> _WHAT THIS TASK INVOLVES_: Output the entire listing without altering anything.

> _DATASET EXTRACT_:
-------------------------
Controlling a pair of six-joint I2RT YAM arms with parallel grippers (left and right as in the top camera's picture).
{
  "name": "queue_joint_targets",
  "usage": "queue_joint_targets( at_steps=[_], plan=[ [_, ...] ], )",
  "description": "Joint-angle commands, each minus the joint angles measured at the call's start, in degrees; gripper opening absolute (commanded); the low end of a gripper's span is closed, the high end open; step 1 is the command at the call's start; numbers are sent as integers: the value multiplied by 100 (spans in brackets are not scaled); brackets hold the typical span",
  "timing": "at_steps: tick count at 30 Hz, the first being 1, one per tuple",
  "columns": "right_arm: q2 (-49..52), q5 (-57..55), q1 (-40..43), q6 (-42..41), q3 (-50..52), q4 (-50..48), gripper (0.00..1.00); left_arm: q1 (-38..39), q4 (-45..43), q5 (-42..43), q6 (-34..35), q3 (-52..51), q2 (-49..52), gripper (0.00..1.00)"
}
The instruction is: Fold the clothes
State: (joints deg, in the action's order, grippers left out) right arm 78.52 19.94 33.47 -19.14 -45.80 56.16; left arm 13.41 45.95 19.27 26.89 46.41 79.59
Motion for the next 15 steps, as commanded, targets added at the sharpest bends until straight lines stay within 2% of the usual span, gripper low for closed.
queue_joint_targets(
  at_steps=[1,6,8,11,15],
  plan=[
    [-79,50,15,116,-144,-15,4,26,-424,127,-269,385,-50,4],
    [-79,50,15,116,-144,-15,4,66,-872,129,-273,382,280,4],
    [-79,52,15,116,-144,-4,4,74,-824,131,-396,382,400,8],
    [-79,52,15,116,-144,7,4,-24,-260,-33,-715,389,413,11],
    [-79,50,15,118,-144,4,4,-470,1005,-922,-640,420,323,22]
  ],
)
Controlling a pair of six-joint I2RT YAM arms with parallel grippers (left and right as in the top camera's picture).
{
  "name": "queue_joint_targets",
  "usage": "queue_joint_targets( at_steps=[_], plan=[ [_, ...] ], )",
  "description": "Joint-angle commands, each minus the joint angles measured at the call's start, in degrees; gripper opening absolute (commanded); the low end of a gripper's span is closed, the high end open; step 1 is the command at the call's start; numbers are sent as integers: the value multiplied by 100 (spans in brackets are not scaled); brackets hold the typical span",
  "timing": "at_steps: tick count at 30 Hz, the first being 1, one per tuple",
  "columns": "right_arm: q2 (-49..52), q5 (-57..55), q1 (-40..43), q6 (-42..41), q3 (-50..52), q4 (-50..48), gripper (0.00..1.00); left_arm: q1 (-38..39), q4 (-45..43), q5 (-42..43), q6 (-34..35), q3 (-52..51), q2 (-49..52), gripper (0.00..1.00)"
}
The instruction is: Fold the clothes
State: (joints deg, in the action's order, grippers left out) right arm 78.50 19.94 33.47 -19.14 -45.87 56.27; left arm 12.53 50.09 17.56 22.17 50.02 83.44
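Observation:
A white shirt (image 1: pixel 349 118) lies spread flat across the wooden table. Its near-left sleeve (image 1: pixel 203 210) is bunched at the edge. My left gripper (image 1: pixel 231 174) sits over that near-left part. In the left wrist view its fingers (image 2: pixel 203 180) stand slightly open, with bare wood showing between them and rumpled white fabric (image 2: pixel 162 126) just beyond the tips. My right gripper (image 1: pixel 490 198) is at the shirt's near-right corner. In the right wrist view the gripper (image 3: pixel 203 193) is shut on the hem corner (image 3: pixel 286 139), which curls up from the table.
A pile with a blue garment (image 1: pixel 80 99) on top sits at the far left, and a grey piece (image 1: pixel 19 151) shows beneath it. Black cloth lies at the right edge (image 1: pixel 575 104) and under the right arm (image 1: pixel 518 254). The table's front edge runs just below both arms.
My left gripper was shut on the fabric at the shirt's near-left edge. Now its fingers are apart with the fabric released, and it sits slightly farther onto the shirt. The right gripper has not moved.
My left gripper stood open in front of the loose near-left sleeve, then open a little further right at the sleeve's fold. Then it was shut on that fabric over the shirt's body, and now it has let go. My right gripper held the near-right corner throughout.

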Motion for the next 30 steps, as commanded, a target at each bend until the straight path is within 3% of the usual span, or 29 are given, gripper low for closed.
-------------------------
> _REPLY_:
Controlling a pair of six-joint I2RT YAM arms with parallel grippers (left and right as in the top camera's picture).
{
  "name": "queue_joint_targets",
  "usage": "queue_joint_targets( at_steps=[_], plan=[ [_, ...] ], )",
  "description": "Joint-angle commands, each minus the joint angles measured at the call's start, in degrees; gripper opening absolute (commanded); the low end of a gripper's span is closed, the high end open; step 1 is the command at the call's start; numbers are sent as integers: the value multiplied by 100 (spans in brackets are not scaled); brackets hold the typical span",
  "timing": "at_steps: tick count at 30 Hz, the first being 1, one per tuple",
  "columns": "right_arm: q2 (-49..52), q5 (-57..55), q1 (-40..43), q6 (-42..41), q3 (-50..52), q4 (-50..48), gripper (0.00..1.00); left_arm: q1 (-38..39), q4 (-45..43), q5 (-42..43), q6 (-34..35), q3 (-52..51), q2 (-49..52), gripper (0.00..1.00)"
}
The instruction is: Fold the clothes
State: (joints deg, in the action's order, grippers left out) right arm 78.52 19.94 33.47 -19.14 -45.80 56.16; left arm 13.41 45.95 19.27 26.89 46.41 79.59
Motion for the next 15 steps, as commanded, targets added at the sharpest bends until straight lines stay within 2% of the usual span, gripper low for closed.
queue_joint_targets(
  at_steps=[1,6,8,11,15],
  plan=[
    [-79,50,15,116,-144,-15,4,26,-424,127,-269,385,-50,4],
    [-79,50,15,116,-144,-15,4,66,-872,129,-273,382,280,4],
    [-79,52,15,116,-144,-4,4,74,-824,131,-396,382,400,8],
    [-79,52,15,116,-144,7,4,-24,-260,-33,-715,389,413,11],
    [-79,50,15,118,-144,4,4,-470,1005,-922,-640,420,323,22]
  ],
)
Controlling a pair of six-joint I2RT YAM arms with parallel grippers (left and right as in the top camera's picture).
{
  "name": "queue_joint_targets",
  "usage": "queue_joint_targets( at_steps=[_], plan=[ [_, ...] ], )",
  "description": "Joint-angle commands, each minus the joint angles measured at the call's start, in degrees; gripper opening absolute (commanded); the low end of a gripper's span is closed, the high end open; step 1 is the command at the call's start; numbers are sent as integers: the value multiplied by 100 (spans in brackets are not scaled); brackets hold the typical span",
  "timing": "at_steps: tick count at 30 Hz, the first being 1, one per tuple",
  "columns": "right_arm: q2 (-49..52), q5 (-57..55), q1 (-40..43), q6 (-42..41), q3 (-50..52), q4 (-50..48), gripper (0.00..1.00); left_arm: q1 (-38..39), q4 (-45..43), q5 (-42..43), q6 (-34..35), q3 (-52..51), q2 (-49..52), gripper (0.00..1.00)"
}
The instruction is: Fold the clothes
State: (joints deg, in the action's order, grippers left out) right arm 78.50 19.94 33.47 -19.14 -45.87 56.27; left arm 12.53 50.09 17.56 22.17 50.02 83.44
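Observation:
A white shirt (image 1: pixel 349 118) lies spread flat across the wooden table. Its near-left sleeve (image 1: pixel 203 210) is bunched at the edge. My left gripper (image 1: pixel 231 174) sits over that near-left part. In the left wrist view its fingers (image 2: pixel 203 180) stand slightly open, with bare wood showing between them and rumpled white fabric (image 2: pixel 162 126) just beyond the tips. My right gripper (image 1: pixel 490 198) is at the shirt's near-right corner. In the right wrist view the gripper (image 3: pixel 203 193) is shut on the hem corner (image 3: pixel 286 139), which curls up from the table.
A pile with a blue garment (image 1: pixel 80 99) on top sits at the far left, and a grey piece (image 1: pixel 19 151) shows beneath it. Black cloth lies at the right edge (image 1: pixel 575 104) and under the right arm (image 1: pixel 518 254). The table's front edge runs just below both arms.
My left gripper was shut on the fabric at the shirt's near-left edge. Now its fingers are apart with the fabric released, and it sits slightly farther onto the shirt. The right gripper has not moved.
My left gripper stood open in front of the loose near-left sleeve, then open a little further right at the sleeve's fold. Then it was shut on that fabric over the shirt's body, and now it has let go. My right gripper held the near-right corner throughout.
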
Motion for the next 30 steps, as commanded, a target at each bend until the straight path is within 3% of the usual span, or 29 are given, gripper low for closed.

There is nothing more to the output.